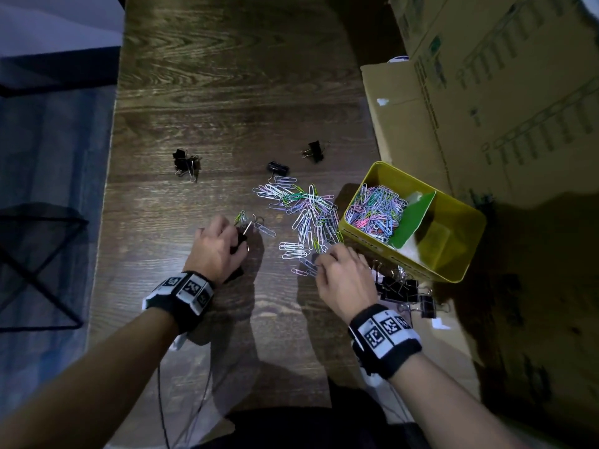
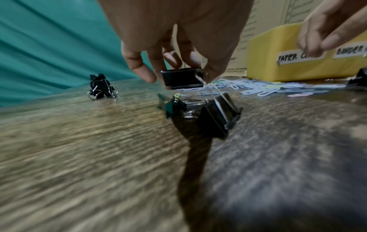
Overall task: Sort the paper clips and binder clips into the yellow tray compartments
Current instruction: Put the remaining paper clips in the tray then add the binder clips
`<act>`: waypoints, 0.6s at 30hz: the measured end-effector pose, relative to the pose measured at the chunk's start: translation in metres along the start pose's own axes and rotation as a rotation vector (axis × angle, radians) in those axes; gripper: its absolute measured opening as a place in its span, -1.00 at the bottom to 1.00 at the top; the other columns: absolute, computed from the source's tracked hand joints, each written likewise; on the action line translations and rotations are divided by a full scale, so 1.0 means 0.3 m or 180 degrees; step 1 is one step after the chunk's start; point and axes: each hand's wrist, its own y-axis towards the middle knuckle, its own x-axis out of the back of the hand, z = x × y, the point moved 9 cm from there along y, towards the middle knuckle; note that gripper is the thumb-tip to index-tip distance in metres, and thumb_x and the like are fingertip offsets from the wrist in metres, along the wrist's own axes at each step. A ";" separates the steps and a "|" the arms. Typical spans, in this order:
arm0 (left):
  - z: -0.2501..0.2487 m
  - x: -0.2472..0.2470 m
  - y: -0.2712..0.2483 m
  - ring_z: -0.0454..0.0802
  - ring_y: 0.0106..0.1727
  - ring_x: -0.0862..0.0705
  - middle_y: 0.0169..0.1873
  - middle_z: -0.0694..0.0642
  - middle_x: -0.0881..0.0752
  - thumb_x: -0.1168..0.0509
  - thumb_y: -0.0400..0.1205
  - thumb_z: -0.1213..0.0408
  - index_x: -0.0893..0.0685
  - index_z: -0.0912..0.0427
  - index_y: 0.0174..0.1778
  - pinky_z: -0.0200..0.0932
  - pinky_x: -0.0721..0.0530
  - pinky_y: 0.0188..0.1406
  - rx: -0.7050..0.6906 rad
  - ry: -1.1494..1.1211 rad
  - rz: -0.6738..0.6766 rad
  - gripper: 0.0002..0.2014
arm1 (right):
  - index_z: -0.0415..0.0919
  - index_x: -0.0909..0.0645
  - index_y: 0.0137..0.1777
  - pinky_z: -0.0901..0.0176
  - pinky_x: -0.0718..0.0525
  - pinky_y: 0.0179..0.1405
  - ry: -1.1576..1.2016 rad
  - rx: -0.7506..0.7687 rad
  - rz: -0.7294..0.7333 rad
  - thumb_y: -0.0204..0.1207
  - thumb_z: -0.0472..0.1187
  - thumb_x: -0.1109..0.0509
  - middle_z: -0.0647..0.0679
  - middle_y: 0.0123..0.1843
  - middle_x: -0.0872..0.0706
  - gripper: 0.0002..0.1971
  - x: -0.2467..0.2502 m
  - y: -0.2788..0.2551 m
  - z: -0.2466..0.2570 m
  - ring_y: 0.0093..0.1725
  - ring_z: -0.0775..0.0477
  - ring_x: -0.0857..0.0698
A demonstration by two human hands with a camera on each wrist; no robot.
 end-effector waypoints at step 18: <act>0.035 0.002 0.103 0.26 0.04 -0.58 0.07 0.25 -0.54 -0.24 0.47 0.18 -0.57 0.18 0.18 0.18 -0.62 0.04 0.0446 -0.0101 0.0325 -0.64 | -0.32 -0.60 0.19 -0.02 -0.67 0.02 0.0459 -0.0756 0.0359 0.42 -0.31 -0.41 -0.30 0.10 -0.61 -0.67 -0.085 -0.022 -0.120 0.10 -0.30 -0.63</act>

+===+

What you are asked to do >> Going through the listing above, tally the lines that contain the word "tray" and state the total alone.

Your solution >> 2